• **REQUIRED ACTION**
Which lines in the data below contain the string "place"? Show each one.

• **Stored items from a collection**
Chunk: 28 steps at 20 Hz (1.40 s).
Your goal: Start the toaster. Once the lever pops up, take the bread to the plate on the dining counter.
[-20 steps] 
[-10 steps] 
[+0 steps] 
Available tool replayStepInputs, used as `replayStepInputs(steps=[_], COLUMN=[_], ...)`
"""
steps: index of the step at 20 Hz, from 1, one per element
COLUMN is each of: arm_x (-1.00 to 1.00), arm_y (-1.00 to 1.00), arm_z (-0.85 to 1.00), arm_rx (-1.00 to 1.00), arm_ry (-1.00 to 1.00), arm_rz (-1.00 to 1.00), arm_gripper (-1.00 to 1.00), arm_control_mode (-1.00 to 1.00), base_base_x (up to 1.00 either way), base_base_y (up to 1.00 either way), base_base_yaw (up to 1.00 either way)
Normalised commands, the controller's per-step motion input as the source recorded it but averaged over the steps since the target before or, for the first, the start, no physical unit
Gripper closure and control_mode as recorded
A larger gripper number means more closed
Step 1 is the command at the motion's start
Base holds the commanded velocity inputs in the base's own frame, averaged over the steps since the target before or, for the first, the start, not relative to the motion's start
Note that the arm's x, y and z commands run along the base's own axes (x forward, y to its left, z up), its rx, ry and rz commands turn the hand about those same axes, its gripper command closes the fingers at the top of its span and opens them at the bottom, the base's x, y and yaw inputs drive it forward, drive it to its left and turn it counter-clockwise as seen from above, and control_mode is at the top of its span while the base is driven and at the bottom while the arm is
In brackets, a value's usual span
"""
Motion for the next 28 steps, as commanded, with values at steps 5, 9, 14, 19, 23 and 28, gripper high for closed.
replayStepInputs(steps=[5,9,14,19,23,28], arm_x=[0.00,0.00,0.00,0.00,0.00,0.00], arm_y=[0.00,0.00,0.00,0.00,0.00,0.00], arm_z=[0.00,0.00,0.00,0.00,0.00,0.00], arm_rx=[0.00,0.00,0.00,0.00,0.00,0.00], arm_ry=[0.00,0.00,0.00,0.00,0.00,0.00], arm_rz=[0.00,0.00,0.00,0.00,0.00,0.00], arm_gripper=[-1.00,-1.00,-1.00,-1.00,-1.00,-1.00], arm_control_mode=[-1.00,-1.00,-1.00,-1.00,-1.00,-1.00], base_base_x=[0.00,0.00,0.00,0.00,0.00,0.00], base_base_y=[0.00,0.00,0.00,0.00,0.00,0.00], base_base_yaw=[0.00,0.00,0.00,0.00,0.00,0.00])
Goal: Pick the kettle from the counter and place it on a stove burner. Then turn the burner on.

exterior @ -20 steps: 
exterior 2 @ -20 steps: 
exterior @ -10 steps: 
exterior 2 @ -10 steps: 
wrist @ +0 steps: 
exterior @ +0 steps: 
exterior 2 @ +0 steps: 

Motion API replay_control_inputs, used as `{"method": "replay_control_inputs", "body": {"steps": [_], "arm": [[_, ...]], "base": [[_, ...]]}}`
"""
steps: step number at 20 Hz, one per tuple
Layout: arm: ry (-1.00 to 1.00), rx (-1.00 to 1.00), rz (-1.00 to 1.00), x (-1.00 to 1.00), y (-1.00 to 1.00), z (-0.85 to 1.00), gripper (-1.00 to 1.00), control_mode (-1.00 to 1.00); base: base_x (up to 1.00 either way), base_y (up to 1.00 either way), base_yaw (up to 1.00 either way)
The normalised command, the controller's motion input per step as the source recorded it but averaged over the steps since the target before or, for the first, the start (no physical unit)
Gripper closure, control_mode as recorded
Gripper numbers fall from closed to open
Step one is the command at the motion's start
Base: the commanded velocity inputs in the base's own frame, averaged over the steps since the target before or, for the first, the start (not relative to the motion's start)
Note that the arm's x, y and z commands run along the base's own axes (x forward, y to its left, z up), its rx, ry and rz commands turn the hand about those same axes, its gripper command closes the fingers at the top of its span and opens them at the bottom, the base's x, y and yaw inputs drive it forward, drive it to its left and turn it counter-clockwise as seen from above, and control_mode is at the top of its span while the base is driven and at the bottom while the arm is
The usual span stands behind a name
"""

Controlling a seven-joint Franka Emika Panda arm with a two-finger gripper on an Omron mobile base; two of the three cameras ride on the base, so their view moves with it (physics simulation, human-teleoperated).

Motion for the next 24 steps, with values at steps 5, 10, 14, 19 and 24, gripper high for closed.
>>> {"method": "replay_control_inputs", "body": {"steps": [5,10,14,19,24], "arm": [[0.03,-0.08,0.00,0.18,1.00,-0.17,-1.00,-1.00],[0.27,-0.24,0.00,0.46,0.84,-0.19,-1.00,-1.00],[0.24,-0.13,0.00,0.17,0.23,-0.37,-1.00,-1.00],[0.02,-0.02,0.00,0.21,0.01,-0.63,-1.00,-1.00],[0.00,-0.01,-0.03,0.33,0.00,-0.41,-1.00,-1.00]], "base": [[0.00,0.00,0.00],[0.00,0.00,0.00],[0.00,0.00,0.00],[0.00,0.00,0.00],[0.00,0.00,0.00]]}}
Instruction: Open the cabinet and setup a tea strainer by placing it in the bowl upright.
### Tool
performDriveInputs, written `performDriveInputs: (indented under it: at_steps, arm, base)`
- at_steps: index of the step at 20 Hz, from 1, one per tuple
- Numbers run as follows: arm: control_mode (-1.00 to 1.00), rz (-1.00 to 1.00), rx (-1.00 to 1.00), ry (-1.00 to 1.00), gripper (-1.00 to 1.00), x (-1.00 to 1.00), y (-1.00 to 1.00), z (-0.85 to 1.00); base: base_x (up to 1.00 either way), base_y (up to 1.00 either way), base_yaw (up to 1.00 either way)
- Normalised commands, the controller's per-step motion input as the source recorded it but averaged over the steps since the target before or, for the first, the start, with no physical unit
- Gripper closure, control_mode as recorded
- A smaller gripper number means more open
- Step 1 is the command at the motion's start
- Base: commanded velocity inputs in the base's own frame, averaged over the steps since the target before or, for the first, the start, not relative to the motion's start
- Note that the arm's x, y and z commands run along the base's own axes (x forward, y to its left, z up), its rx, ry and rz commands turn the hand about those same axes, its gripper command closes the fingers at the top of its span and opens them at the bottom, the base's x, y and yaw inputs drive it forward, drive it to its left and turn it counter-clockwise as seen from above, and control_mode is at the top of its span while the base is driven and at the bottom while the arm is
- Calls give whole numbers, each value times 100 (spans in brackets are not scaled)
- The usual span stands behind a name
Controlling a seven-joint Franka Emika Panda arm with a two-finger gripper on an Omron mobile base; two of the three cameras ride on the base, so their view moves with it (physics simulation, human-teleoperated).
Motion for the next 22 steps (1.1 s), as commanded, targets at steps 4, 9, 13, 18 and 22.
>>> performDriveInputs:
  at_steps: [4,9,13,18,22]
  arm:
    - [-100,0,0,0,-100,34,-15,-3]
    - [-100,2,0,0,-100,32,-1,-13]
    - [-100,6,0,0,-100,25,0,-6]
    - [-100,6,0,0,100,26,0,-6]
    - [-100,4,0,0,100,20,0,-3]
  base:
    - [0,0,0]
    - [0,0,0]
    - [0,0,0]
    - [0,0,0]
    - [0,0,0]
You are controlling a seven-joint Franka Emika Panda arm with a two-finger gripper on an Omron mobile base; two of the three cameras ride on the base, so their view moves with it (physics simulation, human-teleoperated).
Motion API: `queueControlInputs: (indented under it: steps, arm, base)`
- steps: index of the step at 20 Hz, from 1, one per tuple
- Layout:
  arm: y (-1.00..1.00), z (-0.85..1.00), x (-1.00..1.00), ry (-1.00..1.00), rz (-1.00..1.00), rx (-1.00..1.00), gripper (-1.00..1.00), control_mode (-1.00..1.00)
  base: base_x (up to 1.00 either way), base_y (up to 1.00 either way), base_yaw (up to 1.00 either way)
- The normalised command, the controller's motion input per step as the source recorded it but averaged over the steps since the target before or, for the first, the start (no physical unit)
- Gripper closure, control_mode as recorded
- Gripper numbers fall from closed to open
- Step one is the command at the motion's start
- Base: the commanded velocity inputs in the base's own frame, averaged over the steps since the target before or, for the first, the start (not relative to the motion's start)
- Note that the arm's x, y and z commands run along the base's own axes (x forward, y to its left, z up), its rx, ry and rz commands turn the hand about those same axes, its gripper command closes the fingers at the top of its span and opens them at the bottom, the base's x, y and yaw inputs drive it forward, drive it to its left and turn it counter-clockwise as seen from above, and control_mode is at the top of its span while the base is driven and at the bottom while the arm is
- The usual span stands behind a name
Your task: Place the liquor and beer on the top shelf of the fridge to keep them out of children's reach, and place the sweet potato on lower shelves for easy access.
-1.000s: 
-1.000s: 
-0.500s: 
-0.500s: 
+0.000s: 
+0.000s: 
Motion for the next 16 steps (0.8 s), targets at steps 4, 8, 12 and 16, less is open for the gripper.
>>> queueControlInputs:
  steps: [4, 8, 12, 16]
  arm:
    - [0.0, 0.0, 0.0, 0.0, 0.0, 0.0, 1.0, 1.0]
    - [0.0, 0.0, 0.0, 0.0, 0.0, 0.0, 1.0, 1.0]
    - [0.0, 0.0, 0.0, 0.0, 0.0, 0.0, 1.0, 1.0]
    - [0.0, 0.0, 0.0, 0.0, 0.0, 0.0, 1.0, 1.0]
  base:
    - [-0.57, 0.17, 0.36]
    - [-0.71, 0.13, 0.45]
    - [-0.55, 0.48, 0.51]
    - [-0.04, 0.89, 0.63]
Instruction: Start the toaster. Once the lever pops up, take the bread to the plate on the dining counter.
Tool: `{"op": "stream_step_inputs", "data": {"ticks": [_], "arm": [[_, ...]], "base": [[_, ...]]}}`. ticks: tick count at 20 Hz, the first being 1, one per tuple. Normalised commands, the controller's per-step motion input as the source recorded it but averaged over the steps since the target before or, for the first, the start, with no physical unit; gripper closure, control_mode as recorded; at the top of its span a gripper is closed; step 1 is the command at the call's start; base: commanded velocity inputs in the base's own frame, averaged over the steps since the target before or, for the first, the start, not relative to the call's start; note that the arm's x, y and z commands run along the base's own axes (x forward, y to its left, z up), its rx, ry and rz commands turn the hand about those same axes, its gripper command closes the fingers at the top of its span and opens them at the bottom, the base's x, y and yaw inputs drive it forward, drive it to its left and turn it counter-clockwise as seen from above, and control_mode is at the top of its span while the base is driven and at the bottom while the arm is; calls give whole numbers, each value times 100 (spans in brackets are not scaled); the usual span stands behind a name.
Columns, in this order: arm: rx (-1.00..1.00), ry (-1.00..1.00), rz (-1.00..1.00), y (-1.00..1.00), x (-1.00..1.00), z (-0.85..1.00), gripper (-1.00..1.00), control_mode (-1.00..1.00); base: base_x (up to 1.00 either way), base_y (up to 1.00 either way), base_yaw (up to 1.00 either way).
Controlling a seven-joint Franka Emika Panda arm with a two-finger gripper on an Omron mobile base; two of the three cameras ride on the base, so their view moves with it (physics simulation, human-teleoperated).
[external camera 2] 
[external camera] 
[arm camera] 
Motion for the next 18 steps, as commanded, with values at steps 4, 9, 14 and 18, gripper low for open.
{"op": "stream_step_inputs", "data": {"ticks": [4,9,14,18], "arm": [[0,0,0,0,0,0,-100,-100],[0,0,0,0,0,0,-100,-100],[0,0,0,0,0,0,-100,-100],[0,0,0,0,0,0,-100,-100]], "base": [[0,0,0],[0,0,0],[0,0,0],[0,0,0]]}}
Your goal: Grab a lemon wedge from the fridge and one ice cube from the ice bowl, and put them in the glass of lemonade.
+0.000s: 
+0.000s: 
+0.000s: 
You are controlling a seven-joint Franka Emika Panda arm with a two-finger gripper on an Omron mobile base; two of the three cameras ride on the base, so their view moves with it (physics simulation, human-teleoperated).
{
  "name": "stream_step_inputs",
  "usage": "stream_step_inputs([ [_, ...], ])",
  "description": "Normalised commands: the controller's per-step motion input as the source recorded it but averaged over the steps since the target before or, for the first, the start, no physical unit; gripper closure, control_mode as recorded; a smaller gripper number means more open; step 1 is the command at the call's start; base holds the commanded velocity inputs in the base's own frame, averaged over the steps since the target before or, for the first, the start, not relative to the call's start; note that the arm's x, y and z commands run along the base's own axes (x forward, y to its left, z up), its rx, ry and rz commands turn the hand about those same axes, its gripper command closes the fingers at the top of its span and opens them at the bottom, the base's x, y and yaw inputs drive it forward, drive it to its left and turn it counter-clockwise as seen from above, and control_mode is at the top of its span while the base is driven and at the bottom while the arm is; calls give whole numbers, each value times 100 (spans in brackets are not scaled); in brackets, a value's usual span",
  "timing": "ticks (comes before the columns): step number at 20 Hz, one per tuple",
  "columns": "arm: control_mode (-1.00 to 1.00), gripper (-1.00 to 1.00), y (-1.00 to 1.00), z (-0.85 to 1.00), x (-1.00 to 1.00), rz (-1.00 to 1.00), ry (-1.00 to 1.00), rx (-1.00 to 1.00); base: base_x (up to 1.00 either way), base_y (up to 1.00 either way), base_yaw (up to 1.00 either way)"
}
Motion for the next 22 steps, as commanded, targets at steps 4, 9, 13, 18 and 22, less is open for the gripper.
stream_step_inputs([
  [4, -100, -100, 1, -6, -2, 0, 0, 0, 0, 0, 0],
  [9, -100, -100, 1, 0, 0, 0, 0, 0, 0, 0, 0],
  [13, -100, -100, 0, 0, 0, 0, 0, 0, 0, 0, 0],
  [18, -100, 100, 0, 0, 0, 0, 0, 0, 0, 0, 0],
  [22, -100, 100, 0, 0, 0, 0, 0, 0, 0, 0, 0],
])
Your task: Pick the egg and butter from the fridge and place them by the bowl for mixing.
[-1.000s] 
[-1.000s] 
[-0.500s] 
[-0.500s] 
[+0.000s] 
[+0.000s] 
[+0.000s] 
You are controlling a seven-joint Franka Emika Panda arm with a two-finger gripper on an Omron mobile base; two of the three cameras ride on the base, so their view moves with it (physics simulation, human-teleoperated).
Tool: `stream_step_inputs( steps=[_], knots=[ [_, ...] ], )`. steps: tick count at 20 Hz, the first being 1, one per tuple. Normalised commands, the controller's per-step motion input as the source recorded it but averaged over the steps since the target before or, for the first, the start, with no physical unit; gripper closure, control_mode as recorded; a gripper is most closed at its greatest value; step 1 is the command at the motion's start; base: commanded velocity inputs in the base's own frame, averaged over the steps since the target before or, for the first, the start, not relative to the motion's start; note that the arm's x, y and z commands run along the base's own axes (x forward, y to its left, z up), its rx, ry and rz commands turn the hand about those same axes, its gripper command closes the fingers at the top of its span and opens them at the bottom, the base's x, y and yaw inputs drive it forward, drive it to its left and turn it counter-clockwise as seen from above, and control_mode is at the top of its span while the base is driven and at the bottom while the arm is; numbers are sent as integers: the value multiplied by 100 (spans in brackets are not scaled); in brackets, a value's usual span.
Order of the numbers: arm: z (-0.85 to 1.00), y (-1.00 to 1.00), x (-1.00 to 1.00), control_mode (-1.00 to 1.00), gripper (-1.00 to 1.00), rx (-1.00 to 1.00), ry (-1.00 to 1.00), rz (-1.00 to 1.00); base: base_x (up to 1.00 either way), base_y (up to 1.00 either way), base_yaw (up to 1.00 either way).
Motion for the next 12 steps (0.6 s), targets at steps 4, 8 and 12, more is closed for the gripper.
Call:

• **SOLVED EXERCISE**
Goal: Pick the kettle from the counter and place it on a stove burner. Then turn the burner on.
Your task: Place the liquor and beer on the top shelf of the fridge to keep them out of children's reach, and place the sweet potato on lower shelves for easy access.
Your task: Pick the egg and butter from the fridge and place them by the bowl for mixing.

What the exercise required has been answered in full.